Backing Up Your Data

Recently a friend of mine lost about 12 months of his toddler’s photos when his hard drive crashed. With more and more of our important files being converted to electronic formats (pictures, home movies, tax records, and more) it is becoming critical to keep it backed up. Compared to the cost of digital SLR cameras, camera memory, computers, etc., ~$75 seems like a small price to pay to have, not just the photos, but all of your data backed up to a secondary removable drive. Although backing up can seem like a hassle, I have some scripts that make it a lot more convenient. I have a 1TB Western Digital Elements drive as my primary data drive on my server and a 500GB Western Digital Passport drive, which I backup monthly, in my Sentry 2 cubic foot Fire Safe. I also found a Sentry Waterproof Fire-Safe Hard Drive, but it isn’t theft resistant. There are also safes that enable the use of active drives inside such as the Sentry Data Storage Chest and the larger Sentry 2 cubic foot Fire Safe with USB which also has room for your other stuff and is a little less portable for theft resistance. I still question the data security of these drives, however, because if stolen, one could still access your data without opening the safe. Look for my other posts regarding encrypting portable drives. Another option is to backup offsite, there are pay services, but also Windows Live offers 25GB of backup with their SkyDrive, although economy bandwidth can make this a bit slow to use.
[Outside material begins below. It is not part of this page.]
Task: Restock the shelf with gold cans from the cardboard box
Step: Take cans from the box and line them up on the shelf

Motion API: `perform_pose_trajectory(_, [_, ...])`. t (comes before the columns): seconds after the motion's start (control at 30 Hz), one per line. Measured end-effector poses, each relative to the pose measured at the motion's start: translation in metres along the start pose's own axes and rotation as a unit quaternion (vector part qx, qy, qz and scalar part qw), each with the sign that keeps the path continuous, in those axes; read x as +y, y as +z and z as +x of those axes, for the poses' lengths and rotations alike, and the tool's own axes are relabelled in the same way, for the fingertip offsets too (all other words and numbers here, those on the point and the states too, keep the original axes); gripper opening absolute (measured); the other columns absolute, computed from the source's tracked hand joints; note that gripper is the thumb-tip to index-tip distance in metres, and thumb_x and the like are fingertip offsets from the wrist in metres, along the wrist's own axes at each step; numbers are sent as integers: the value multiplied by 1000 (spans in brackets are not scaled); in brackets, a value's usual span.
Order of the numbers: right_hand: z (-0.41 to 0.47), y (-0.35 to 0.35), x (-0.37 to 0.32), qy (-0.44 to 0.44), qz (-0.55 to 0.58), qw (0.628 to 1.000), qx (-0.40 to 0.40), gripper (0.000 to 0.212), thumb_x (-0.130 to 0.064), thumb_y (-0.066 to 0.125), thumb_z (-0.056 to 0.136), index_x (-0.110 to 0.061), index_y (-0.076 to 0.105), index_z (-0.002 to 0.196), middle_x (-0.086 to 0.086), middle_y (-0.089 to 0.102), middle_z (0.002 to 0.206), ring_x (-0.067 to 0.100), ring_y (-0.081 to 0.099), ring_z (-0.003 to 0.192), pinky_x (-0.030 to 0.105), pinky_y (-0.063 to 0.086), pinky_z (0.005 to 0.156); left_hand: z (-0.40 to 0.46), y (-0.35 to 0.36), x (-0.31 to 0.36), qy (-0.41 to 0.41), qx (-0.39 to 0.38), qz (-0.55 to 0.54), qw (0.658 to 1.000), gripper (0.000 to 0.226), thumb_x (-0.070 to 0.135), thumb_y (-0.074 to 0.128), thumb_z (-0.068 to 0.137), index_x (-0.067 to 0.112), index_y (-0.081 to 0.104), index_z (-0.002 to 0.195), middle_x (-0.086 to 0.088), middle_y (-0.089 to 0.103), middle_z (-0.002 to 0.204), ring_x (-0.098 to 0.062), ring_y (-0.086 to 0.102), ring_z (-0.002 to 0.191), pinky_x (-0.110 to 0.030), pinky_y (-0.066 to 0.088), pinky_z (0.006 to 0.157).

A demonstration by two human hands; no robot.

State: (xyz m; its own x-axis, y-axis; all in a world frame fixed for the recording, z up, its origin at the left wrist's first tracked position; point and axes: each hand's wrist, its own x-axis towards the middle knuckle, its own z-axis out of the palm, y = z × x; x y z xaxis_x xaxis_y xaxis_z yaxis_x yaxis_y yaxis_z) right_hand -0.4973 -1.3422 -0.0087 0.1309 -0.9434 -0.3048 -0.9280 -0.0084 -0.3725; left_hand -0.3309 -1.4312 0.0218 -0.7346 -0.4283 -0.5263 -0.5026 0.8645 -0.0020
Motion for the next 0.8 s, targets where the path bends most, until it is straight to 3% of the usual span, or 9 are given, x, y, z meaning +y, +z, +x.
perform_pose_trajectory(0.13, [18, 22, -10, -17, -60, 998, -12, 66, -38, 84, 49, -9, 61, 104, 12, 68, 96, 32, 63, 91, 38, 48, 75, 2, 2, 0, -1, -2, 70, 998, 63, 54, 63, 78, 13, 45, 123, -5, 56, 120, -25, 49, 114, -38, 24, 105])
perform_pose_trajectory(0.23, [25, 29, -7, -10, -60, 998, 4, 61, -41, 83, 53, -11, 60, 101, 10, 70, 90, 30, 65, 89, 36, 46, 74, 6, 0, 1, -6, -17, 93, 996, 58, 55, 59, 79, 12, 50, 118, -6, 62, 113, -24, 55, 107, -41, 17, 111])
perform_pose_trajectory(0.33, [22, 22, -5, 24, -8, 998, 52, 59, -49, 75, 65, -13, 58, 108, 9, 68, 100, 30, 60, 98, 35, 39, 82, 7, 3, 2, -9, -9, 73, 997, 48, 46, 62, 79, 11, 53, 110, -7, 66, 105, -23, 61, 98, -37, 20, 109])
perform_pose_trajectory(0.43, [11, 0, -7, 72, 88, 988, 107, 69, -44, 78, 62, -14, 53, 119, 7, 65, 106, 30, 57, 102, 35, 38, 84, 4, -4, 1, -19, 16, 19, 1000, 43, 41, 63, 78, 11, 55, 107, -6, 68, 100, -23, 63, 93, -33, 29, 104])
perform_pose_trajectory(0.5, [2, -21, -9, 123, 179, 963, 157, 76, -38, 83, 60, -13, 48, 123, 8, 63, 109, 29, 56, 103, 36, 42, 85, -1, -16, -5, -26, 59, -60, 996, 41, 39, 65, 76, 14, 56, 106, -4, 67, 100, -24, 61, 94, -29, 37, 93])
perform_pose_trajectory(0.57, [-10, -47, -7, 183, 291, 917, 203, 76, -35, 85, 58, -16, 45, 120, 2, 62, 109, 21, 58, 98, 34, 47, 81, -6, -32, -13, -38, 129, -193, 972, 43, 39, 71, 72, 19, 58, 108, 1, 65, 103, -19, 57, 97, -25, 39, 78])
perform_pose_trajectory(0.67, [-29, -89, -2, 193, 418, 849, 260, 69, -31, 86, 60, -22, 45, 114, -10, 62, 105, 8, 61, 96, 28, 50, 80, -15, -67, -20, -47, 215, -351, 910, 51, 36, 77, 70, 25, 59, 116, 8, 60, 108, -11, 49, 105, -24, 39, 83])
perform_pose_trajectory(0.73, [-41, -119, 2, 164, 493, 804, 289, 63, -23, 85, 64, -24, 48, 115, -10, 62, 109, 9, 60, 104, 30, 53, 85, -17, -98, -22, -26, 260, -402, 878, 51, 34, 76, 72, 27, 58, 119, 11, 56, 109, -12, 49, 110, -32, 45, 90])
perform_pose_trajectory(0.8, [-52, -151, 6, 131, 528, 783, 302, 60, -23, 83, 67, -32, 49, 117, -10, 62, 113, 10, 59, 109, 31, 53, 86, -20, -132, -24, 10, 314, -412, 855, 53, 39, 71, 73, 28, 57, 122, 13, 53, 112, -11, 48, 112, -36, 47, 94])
Even if you don’t feel like you need a fire-safe backup, I would still recommend getting your data on two drives. Your hard drive will fail. It may be predictable, which a few of mine have been, where you can toggle the power, or disconnect and plug in the drive again to regain functionality, but this isn't always the case. And you could send your drive off to be professionally recovered, but these services can be expensive. Even if you are not concerned about fire or theft, I would recommend getting a backup drive for peace of mind, and to prevent a devastating drive failure.